Keywords

1 Introduction

Images contain a high amount of information in a relatively concise way [1]. However, their processing is hard and resource-consuming due to the infinite type of variations that might appear to represent the same structure. Adding a time reference and sequencing the images we can build videos. Due to the fast development of cameras, CPUs, and image and video processing algorithms [2], this kind of data source is becoming widely used. For example, on YouTube [3], are uploaded approximately 72 h of videos in every minute, being expected that, by the end of 2020, online video will be responsible for four-fifths of global internet traffic.

Unnamed Aircraft Vehicles (UAVs) have as main objective aiding or making possible the execution of difficult or impossible tasks by the human being [4, 5]. Nowadays, UAVs are not a strange but instead a trendy tool used in the industry market. Despite the advantages, UAVs’ operation might be challenging when operating in complex or confined environments [6, 7]. The presence of obstacles is dangerous and requires the use of obstacle detection and collision avoidance algorithms. For the static obstacles, there are already algorithms that deal relatively well with them, being capable of generating safe paths to the desired positions [8]. However, in real applications, it is very frequent to find dynamic moving obstacles. The latter can be detected by using the video stream provided by the onboard cameras. Video processing is computationally heavy [9] and collision avoidance algorithms need to be fast enough to retrieve solutions without colliding. Therefore, a neural network trained for this kind of situations is useful. The problem of the convolutional neural networks is that they are generally data-hungry, turning them extremely hard to train with small datasets, which leads to a very likely memorization of the dataset [10].

Given this, the objective of this article is to present and make available a new open source dataset to accelerate and facilitate the development of new collision avoidance algorithms, increasing safety and performance of UAVs. This dataset, will also be one module of a bigger framework for designing safer UAVs.

The remaining of this article is structured in the following sections: Sect. 2 links the article with the PhD student work and technology for life improvement, Sect. 3 provides an overview of the existing datasets and their usage to build Machine Learning (ML) models. Section 4 introduces the ColANet dataset.
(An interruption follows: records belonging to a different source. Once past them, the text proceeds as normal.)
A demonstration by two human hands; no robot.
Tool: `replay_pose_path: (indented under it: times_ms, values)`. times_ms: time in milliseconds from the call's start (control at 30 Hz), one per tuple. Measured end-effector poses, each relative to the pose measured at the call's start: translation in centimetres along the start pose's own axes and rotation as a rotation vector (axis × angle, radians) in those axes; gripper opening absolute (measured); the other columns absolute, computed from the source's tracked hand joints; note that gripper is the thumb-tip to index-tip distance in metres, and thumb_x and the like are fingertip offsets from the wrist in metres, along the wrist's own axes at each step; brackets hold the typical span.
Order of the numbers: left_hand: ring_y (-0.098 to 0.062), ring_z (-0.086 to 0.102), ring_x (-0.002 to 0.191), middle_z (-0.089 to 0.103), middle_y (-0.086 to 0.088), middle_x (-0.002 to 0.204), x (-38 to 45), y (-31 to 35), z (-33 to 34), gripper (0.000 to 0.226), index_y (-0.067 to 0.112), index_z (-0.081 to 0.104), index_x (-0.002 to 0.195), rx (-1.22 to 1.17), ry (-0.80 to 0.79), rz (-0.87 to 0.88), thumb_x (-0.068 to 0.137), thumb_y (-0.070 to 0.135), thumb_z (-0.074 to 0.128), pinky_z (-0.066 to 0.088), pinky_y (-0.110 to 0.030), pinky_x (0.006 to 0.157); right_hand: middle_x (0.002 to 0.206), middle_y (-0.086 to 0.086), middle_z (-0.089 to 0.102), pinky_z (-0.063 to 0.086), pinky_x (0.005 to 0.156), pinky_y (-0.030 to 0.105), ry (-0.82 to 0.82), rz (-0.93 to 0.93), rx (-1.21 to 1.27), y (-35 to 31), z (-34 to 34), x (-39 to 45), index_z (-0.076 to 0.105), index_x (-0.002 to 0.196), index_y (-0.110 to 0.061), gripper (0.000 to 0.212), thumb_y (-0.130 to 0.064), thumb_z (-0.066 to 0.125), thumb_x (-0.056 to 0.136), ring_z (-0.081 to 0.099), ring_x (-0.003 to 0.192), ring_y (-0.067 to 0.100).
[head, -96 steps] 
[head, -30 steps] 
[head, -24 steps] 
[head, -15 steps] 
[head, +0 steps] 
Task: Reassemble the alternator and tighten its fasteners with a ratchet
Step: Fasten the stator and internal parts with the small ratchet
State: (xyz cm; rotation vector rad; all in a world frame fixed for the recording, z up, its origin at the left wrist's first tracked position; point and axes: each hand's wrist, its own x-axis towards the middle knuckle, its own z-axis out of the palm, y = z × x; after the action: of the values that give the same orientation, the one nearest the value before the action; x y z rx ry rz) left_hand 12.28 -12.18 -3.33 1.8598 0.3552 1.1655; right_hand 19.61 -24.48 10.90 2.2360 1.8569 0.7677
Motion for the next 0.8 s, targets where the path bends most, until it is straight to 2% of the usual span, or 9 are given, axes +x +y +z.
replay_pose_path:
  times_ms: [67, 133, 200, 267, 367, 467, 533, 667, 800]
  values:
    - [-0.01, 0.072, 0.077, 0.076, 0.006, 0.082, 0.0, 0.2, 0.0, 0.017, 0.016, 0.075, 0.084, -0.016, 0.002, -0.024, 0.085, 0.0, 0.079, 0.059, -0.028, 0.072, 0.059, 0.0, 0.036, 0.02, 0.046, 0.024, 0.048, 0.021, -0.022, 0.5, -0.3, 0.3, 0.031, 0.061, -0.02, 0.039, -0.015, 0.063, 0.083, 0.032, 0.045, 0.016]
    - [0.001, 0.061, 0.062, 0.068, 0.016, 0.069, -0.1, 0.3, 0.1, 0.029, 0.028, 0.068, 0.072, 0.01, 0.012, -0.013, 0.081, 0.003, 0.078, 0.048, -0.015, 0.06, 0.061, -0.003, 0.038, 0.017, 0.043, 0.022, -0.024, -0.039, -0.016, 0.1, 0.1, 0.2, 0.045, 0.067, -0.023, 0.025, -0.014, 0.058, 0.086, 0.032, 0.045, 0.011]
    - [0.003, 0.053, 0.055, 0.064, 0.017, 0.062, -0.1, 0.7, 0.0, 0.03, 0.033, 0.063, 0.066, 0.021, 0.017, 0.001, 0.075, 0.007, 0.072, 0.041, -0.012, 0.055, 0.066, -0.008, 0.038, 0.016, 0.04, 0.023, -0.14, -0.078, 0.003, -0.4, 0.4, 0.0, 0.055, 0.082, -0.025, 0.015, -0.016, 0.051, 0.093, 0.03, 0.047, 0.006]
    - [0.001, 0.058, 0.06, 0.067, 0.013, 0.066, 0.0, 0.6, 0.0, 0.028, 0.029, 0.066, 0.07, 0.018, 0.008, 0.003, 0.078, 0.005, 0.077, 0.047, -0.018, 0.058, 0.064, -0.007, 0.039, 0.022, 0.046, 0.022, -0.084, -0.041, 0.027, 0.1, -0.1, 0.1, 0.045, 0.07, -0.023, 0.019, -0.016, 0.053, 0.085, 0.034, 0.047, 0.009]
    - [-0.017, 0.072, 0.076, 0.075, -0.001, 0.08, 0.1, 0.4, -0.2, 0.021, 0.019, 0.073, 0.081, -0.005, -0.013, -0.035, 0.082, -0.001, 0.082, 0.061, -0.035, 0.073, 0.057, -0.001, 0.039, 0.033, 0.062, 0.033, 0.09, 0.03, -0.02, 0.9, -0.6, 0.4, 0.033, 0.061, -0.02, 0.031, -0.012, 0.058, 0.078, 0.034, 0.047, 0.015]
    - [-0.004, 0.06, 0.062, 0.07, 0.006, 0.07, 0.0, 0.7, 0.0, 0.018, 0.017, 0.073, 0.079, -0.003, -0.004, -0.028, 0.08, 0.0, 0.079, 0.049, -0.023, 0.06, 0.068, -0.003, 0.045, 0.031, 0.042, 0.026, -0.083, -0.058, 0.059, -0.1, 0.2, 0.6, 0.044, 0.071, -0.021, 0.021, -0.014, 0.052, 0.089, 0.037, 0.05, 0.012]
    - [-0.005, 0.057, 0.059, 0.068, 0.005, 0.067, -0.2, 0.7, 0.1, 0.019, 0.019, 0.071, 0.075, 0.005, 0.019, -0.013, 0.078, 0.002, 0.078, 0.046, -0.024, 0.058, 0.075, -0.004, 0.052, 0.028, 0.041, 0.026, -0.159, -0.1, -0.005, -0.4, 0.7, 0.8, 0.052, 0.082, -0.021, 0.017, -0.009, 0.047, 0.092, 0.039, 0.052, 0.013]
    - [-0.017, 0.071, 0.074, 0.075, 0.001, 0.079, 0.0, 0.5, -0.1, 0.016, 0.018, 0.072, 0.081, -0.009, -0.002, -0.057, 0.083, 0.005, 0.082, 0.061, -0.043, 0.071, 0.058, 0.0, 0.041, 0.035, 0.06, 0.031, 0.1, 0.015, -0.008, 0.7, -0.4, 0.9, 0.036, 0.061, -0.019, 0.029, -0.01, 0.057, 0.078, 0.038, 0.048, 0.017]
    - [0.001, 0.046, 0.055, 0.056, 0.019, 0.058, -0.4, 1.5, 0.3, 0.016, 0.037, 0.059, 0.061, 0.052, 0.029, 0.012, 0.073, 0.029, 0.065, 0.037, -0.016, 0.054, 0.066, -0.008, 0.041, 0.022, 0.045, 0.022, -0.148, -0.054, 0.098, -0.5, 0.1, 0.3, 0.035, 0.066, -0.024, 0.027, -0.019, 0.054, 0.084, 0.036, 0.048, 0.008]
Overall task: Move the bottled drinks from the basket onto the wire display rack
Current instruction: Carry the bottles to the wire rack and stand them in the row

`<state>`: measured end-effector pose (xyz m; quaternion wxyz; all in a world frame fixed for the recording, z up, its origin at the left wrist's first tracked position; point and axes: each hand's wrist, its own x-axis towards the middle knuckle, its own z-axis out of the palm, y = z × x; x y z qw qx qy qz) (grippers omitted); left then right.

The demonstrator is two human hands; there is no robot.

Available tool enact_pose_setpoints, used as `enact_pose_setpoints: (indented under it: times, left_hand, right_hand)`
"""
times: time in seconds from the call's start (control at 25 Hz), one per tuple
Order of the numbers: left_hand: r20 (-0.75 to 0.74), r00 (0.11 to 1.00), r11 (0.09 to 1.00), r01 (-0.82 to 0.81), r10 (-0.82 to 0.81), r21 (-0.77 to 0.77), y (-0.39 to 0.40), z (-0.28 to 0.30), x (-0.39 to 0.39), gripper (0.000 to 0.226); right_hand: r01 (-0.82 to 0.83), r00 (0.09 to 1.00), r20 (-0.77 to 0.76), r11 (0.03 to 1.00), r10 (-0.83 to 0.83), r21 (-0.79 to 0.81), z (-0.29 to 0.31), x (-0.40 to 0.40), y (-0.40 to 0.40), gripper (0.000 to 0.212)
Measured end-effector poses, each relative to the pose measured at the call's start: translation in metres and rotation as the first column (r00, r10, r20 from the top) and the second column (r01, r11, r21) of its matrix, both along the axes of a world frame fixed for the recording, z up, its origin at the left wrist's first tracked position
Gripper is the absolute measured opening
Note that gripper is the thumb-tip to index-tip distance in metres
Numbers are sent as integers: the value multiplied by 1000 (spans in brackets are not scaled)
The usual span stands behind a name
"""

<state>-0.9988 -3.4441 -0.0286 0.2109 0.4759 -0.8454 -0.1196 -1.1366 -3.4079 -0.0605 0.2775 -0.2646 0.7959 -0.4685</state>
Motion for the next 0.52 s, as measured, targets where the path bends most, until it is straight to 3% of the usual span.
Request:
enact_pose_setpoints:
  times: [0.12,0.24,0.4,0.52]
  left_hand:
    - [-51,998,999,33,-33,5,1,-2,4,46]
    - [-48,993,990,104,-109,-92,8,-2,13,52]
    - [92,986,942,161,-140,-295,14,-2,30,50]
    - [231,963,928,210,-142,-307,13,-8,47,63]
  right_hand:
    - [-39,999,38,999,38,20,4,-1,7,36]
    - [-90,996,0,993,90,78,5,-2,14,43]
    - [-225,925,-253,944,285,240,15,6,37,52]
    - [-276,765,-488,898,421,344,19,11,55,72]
In Sect. 5 it’s presented the results of an experimental deep neural network model that was trained using the ColANet dataset. The article is then concluded, and the future work is discussed in Sect. 6.

2 Contribution to Life Improvement

The growth of the commercial UAV industry emphasises the need of a conceptual framework for UAV design and arrises the following research question:

What could be an adequate conceptual framework for designing generic autonomous vehicles that characterizes individual aircrafts behavior and aggregates them in a network, ensuring reliability and safety in the flight, regardless of the world conditions and unexpected events?

A possible hypothesis for this question would be that the desired framework can be build utilizing different nodes, that are based on SoA architectures, handling atomic tasks separately but performing complex tasks in collaboration. Furthermore, new complex blocks that don’t exist can be developed utilizing ML technology and then integrated into the developed framework.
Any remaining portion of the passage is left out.